As we begin to tee-off from these mains, eventually we'll tee-off in some half inch piping, and in some instances maybe even a three eighths inch pipe. But nonetheless, the size, and the design of these pipes is huge to whether, or not we're going to have a lot of leaking going on, or possibly reductions in water pressure, either today, or in the future.

Don't forget that as you look at water piping many times you're going to run into valves. Here's an example of a cold water valve for the water heater. When you dump your cold water supply into the water heater we do, or the building codes do require that you have a cold water shut-off. The purpose of that is to isolate the fixture if we ever need to replace it.

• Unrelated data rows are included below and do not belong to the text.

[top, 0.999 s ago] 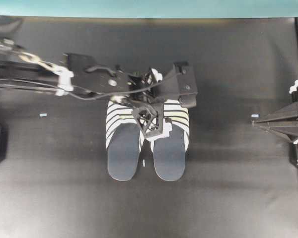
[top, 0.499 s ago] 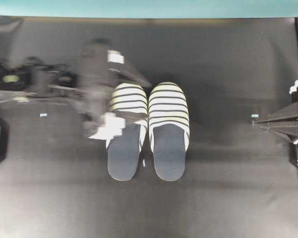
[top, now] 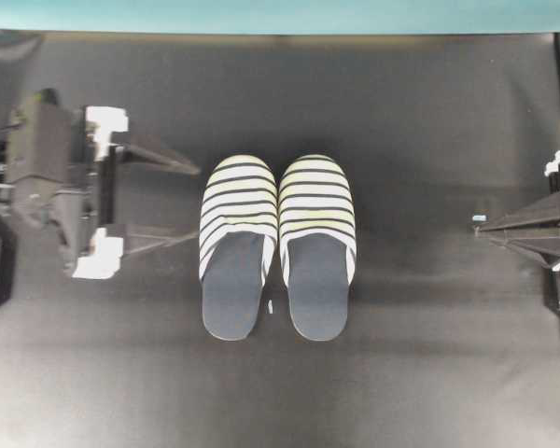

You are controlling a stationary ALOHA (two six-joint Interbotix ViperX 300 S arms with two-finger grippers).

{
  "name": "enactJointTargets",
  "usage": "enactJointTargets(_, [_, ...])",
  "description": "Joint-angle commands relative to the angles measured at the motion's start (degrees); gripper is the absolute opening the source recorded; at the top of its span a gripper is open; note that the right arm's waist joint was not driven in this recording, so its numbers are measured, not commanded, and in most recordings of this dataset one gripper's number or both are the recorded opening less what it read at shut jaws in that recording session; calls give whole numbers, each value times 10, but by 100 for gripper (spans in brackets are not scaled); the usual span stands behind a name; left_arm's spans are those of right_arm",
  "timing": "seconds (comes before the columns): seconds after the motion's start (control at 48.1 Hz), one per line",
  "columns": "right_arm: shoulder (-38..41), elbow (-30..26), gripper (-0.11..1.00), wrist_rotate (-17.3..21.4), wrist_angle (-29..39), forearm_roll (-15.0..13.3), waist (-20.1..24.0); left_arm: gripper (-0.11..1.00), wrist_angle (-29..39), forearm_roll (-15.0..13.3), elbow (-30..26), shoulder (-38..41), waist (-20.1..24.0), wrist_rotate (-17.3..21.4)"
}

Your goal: Arrange the slippers with the left arm.

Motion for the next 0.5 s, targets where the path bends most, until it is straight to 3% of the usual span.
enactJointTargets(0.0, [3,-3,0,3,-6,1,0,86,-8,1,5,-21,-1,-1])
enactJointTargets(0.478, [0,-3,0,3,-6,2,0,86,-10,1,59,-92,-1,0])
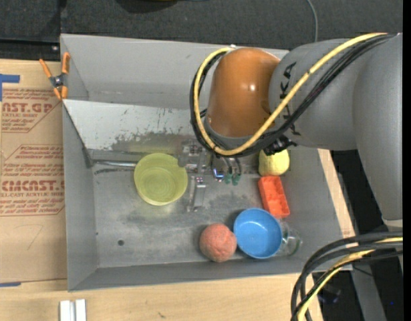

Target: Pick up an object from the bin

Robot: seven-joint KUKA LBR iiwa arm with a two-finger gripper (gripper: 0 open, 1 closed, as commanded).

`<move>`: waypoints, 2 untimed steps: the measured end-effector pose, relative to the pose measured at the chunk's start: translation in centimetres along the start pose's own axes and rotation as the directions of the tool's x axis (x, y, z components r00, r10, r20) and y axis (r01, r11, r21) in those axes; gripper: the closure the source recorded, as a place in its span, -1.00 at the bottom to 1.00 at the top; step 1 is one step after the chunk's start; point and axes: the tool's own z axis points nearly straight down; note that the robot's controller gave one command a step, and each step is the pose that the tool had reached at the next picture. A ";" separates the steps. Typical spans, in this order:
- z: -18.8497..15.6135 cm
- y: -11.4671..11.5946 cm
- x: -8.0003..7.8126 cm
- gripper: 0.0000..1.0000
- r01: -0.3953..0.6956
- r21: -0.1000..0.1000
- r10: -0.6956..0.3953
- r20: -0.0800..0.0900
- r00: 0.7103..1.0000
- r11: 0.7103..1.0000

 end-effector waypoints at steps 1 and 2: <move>-0.5 -0.1 -0.1 -1.00 -0.002 0.000 0.002 0.007 1.000 1.000; 9.5 0.8 -1.1 -1.00 0.095 -0.001 -0.095 0.001 0.995 0.995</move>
Offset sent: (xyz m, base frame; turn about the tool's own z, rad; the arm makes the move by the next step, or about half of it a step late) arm 0.0100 0.0079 -0.0948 -0.0967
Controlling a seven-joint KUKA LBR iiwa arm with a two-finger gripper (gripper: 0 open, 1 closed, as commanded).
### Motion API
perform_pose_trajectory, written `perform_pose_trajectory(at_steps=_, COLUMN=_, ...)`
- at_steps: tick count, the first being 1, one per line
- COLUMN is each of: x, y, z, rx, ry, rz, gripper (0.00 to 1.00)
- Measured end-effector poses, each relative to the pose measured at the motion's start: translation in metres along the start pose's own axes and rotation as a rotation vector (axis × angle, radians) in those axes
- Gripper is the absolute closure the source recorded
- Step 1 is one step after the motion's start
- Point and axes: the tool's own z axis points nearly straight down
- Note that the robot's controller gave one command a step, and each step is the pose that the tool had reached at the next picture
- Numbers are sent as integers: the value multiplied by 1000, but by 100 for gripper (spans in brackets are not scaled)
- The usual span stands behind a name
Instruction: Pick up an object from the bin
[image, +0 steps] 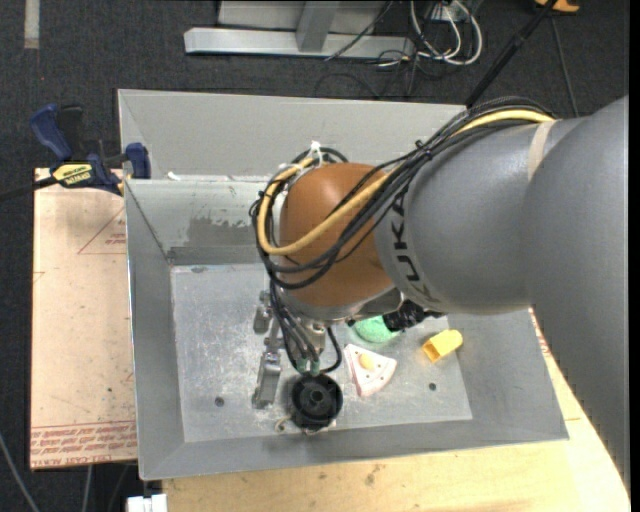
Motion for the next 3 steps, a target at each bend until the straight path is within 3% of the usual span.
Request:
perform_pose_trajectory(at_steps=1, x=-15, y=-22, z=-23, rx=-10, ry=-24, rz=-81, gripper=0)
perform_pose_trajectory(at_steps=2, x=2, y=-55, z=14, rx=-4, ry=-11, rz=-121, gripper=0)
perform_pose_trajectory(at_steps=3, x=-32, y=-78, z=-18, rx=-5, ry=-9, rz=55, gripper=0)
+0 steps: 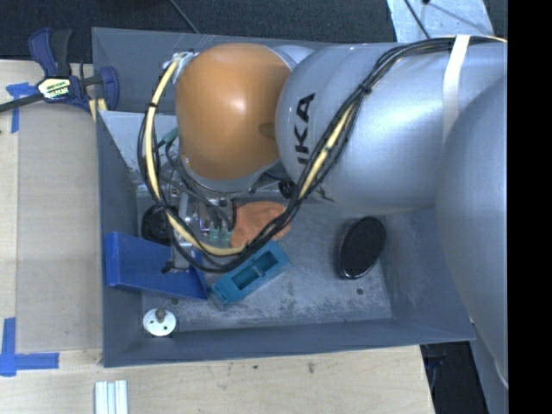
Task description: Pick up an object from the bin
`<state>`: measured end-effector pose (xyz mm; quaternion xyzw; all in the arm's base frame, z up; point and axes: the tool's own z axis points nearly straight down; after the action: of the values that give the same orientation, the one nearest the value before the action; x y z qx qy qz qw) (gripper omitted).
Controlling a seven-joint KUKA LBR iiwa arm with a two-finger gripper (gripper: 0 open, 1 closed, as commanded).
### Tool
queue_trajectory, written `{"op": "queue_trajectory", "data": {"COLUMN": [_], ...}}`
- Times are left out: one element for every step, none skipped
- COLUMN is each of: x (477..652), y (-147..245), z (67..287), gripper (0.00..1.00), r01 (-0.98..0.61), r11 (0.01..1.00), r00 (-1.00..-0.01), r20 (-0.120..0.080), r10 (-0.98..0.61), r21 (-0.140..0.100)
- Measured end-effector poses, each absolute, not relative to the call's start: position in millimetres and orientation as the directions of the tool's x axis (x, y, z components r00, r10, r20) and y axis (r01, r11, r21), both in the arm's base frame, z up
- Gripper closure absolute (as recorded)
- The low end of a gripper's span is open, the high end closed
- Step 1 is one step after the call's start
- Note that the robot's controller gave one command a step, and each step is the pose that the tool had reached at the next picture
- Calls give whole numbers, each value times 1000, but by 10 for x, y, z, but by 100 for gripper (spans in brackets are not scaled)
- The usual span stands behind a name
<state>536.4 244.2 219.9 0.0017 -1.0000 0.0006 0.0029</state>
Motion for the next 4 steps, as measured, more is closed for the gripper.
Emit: {"op": "queue_trajectory", "data": {"x": [5384, 5668, 5787, 5449], "y": [2432, 1873, 1596, 1529], "z": [2248, 2522, 2663, 2597], "gripper": [0, 0, 0, 0], "r01": [0, 33, 83, -12], "r11": [1000, 999, 997, 1000], "r00": [-1000, -999, -997, -1000], "r20": [-2, -2, -5, -4], "r10": [0, 33, 83, -12], "r21": [1, 2, -2, 2]}}
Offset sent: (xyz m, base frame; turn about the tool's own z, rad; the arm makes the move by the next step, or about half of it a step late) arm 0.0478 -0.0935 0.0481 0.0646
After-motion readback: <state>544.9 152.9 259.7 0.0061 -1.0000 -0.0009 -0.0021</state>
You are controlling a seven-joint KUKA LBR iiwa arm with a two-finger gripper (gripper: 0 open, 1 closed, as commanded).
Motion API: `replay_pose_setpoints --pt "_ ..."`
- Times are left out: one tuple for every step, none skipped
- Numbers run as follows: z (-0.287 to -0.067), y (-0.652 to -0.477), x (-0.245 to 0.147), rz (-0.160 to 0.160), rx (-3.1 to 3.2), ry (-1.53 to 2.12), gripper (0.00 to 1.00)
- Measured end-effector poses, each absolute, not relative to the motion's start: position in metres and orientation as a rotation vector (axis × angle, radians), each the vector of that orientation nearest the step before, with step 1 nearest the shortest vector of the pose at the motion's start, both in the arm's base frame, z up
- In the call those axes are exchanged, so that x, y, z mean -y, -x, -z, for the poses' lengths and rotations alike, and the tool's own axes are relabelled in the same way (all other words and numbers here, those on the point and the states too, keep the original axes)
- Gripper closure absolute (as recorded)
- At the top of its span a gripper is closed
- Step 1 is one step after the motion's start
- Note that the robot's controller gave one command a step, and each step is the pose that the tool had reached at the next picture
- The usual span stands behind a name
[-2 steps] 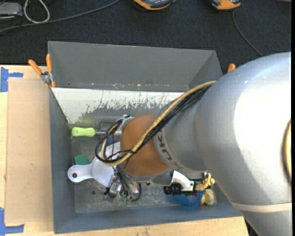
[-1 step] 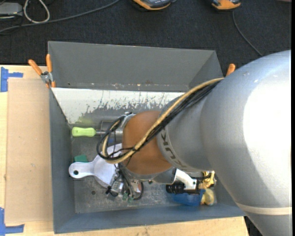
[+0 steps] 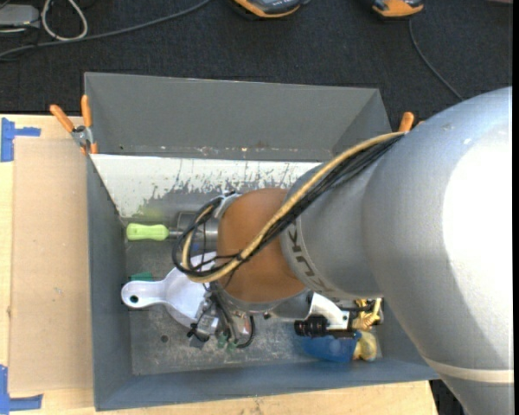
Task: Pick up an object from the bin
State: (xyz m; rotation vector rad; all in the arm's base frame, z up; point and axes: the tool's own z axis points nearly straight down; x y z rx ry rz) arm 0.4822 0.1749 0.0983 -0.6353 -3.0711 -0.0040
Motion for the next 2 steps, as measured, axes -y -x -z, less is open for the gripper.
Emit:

So as  we look at the water heater, this happens to be a gas one, but our electric water heaters, but this pipe becomes a very important part of the water heater. It has to slope right, it has to be the right size, it has to have the right connections. If you'll recall in the classroom, we said each connection has to have three screws. It is that important. This is a part of the system that can harm the occupants if it's not done right. So it's one of those non-negotiables. We want to make sure that it's right.

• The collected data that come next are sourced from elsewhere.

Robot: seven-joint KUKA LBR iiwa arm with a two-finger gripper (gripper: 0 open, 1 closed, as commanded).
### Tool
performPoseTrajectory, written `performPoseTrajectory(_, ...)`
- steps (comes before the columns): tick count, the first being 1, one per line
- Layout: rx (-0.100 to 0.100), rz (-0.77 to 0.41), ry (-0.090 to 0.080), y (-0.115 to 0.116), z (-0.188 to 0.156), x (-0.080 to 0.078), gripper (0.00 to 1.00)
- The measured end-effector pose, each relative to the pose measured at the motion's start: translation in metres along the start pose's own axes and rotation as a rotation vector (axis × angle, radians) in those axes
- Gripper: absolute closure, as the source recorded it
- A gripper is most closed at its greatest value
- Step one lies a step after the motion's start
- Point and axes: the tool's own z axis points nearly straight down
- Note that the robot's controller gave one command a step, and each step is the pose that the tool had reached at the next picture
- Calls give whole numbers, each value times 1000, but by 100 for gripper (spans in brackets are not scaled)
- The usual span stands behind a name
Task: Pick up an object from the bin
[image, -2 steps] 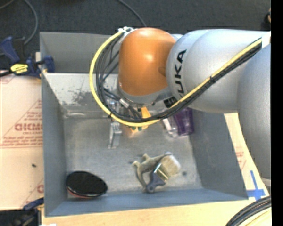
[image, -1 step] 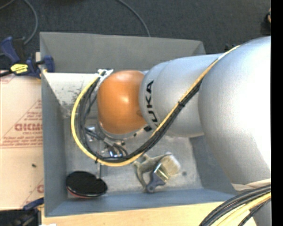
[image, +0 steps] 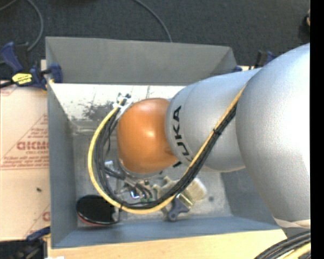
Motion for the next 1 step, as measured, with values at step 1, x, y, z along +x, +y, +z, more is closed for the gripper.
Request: performPoseTrajectory(1, -1, 29, 0, 43, -8, -1, 0)
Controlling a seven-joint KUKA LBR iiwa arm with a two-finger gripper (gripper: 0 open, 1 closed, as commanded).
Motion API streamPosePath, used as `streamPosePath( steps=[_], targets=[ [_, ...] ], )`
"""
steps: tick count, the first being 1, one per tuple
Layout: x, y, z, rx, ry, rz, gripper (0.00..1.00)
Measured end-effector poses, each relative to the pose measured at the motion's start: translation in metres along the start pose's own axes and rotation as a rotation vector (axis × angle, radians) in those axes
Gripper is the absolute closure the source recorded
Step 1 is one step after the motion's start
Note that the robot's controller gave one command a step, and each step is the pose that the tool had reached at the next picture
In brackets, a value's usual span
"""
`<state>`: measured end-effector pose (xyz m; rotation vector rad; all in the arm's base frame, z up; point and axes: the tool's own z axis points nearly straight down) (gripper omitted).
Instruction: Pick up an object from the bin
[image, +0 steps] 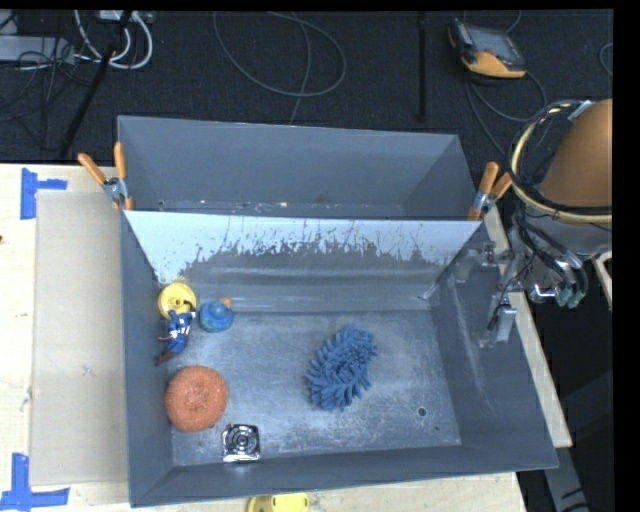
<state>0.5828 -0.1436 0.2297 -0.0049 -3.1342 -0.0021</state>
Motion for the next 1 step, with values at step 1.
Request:
streamPosePath(
  steps=[1],
  targets=[
    [-0.0013, 0.001, -0.0051, 0.001, -0.008, -0.004, 0.0]
  ],
)
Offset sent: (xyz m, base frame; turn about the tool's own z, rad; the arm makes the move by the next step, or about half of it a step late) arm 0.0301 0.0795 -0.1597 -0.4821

As we move around the water heater, you'll also notice that there's going to be some gas controls. Good home inspectors will turn that thermostat up, remember what the original setting was, and let the system run. Sit back and listen for a little while, remember we use our ears too, because after a little bit, maybe 10-15-20 seconds you want to listen for any noise in the water heater tank. Noise would indicate a build-up of corrosion in the tank, if you find that noise on a particular inspection, it's usually telling us that the water heater is reaching the end of it's useful life. So certainly that would be something you'd want to mark into your inspection report.

Also a very important component of the water heater from a safety perspective is over here, it's the temperature relief valve. Hot water expands, if there's no faucet calling for water, and the burner system is mis-operating, you'll continue to heat water, and you'll not be draining any of it out of the tank.

The purpose of the temperature pressure relief valve is to release that pressure so that the tank wouldn't explode. Doesn't happened often, but there's been examples where this, our hot water heater has exploded, and taken off, because of a faulty, or maybe even not having a temperature  pressure relief valve. Quite frankly it has  the capability of destroying the entire home.  Tell your people, test it once a year, so that they make sure that it's always in operating condition.

Once you've looked at the water heater, you've sized it, that's on the manufacturer's data tag, and once you've determined its age, we'll show you how to do that in class. I neglected to mention on the furnaces, we do the same thing with furnaces. Although that's above, and beyond  what normal industry standards require of us, we at Capital like to recommend that you do it, because quite frankly if I told you your water heater is 15 years old, even if it's operating right, that tells the people something. It certainly tells them that it's on the downside of it's useful life.